For me, character must come first. I’m a committed people watcher and I’m endlessly fascinated by personalities, perceptions, and opinions. To create and extrapolate a “complete” person in print is the challenging and perhaps most rewarding part of the writing process.
Have you based any characters on people you know?
Not really. The main characters are generally people I’d like to meet and have as friends and relatives. Will people reading my books be able to point at a page and say, “Hey. I know (her/him).” Sure, but that’s possible with any work of fiction. I try to do what all writers do: make interesting stories about interesting yet flawed people.
Are you a plotter or a pantser?
“Pantser”? Is that a real word? (laughs) If you mean if I write from the seat of my pants, then that’s probably the most fair description.
What’s your writing process like? Do you follow any special routine?
I’ll start with a general idea and ending, and then think out the details while walking my 10,000 steps a day (thanks, FitBit!). Once I’ve cemented the main points, I’ll set up a graph in Excel for my daily word count (2000 a day) and then I’m off to the races.
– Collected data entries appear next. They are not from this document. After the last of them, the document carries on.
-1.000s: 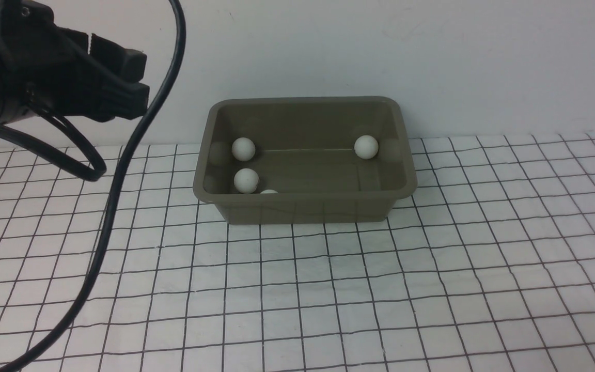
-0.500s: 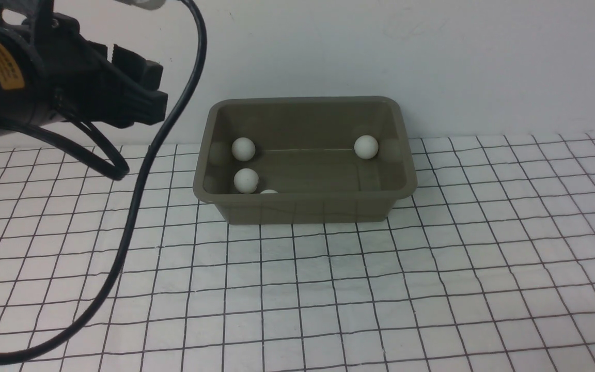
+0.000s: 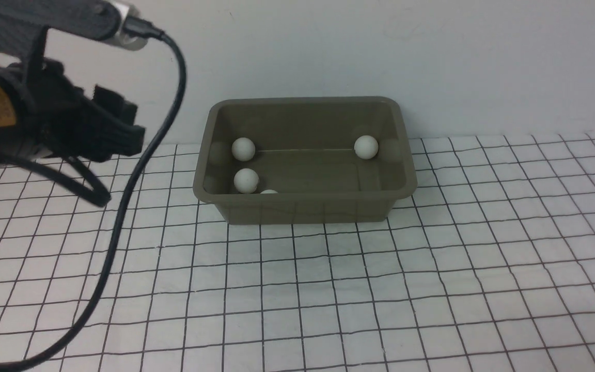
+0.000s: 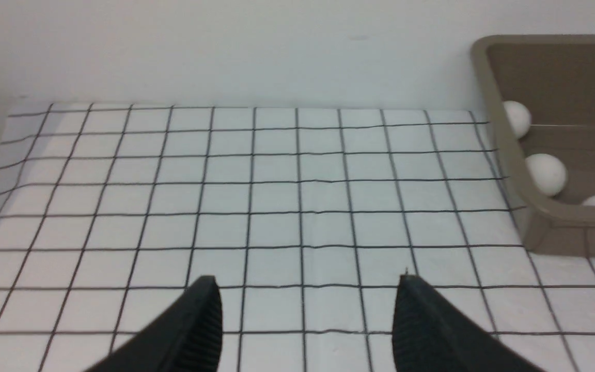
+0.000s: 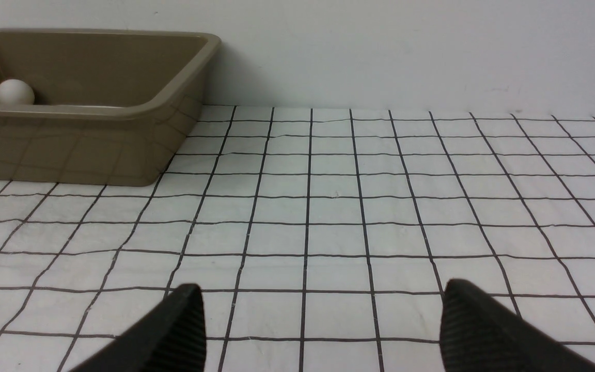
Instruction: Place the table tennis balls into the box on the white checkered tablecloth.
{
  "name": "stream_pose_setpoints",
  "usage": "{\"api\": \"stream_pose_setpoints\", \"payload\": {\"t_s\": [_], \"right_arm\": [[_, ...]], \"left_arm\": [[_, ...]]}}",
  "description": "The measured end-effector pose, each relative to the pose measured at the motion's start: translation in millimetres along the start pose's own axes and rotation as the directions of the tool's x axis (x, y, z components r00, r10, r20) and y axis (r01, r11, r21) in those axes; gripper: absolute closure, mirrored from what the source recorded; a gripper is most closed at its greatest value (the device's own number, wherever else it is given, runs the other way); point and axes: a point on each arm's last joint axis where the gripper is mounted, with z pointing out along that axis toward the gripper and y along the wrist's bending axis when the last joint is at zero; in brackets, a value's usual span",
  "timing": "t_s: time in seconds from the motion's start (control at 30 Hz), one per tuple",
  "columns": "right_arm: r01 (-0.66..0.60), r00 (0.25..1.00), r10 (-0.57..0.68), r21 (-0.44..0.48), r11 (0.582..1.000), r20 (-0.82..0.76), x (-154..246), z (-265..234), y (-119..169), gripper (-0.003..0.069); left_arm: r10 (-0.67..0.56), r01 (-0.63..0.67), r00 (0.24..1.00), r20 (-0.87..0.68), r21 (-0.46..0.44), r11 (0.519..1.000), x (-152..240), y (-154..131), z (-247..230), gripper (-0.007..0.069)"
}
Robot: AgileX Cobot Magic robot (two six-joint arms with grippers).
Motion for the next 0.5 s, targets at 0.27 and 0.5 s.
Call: {"api": "stream_pose_setpoints", "payload": {"t_s": [0.27, 0.5], "right_arm": [[0.000, 1.000, 0.000, 0.000, 1.000, 0.000, 0, 0, 0, 0.0111], [0.000, 1.000, 0.000, 0.000, 1.000, 0.000, 0, 0, 0, 0.0111]], "left_arm": [[-0.032, 0.037, 0.997, 0.063, -0.079, 0.996, 66, 14, -24, 0.0220], [-0.031, 0.045, 0.987, 0.157, -0.086, 0.995, 93, 16, -38, 0.0220]]}}
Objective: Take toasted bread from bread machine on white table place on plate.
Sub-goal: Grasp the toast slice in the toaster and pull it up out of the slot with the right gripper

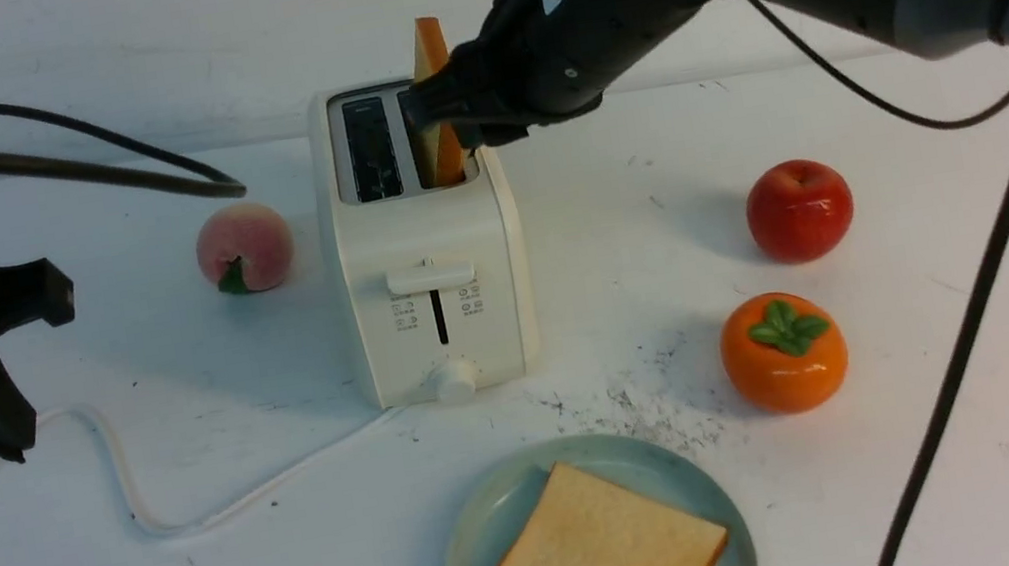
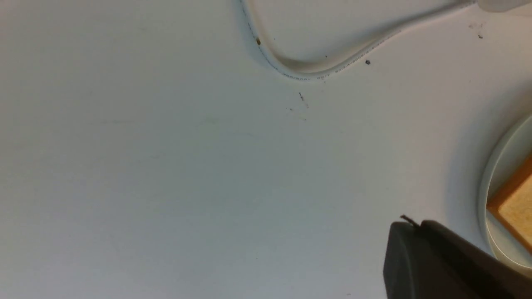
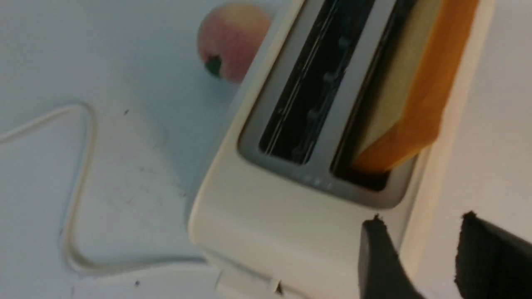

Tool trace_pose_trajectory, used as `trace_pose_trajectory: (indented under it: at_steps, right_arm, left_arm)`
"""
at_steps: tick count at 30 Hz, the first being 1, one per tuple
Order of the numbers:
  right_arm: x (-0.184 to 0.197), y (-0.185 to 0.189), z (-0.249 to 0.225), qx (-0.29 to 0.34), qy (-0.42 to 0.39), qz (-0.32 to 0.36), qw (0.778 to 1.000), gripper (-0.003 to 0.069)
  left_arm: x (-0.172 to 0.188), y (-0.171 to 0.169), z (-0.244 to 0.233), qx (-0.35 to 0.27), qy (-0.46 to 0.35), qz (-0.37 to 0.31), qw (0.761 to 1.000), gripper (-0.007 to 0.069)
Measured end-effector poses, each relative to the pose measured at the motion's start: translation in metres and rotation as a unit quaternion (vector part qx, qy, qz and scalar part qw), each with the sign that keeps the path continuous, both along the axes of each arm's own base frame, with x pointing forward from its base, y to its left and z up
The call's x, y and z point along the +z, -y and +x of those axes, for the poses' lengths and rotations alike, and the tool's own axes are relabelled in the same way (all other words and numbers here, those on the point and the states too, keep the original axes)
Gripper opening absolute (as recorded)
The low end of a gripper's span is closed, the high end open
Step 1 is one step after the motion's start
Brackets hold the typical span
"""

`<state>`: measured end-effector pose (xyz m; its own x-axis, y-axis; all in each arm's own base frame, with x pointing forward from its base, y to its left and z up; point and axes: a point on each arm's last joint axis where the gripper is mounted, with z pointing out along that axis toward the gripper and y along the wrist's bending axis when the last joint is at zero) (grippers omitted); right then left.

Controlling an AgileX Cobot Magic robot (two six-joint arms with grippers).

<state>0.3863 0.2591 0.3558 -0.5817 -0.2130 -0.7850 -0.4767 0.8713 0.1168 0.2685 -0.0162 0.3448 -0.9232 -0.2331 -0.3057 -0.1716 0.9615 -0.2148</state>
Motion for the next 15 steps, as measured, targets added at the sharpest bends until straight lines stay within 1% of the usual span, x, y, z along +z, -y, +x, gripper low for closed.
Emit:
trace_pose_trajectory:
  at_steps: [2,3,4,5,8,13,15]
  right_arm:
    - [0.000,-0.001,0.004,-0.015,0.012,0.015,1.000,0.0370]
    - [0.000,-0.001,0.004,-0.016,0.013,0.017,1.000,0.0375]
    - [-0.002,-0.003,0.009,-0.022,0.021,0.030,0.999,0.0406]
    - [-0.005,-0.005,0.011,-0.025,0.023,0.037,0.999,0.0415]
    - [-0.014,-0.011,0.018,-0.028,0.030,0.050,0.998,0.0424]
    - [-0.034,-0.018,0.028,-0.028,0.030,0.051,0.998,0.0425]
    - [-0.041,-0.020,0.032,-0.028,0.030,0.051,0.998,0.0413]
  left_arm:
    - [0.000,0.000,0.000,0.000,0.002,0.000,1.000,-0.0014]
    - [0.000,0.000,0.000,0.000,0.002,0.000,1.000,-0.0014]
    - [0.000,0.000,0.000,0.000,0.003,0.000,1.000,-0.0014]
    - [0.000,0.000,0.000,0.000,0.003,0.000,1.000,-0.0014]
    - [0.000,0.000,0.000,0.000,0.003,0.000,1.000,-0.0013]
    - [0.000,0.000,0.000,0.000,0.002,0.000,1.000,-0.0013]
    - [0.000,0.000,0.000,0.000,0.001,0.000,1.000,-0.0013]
Which authors have influenced you?
Wow. That’s a long list. If I have to pick a few, Robert Louis Stevenson and his Treasure Island begins the list. The science fiction masters of Heinlein, Herbert, McCaffrey, Bradbury, and so on, taught me to go to faraway places while keeping the human equation as the centerpiece of the novel. Every author should cite Hemingway, and for good reason. And there’s always the Bard, the subject of my favorite classes at the university. My readers probably can guess my favorite play (hint: the two teenagers from Verona).
What’s your next project?
I’ll probably fall back to the basics for the next one: alien abductions, secret government intrigue, impossible romances, end of the world kind of stuff. You know, the usual ho-hum standards.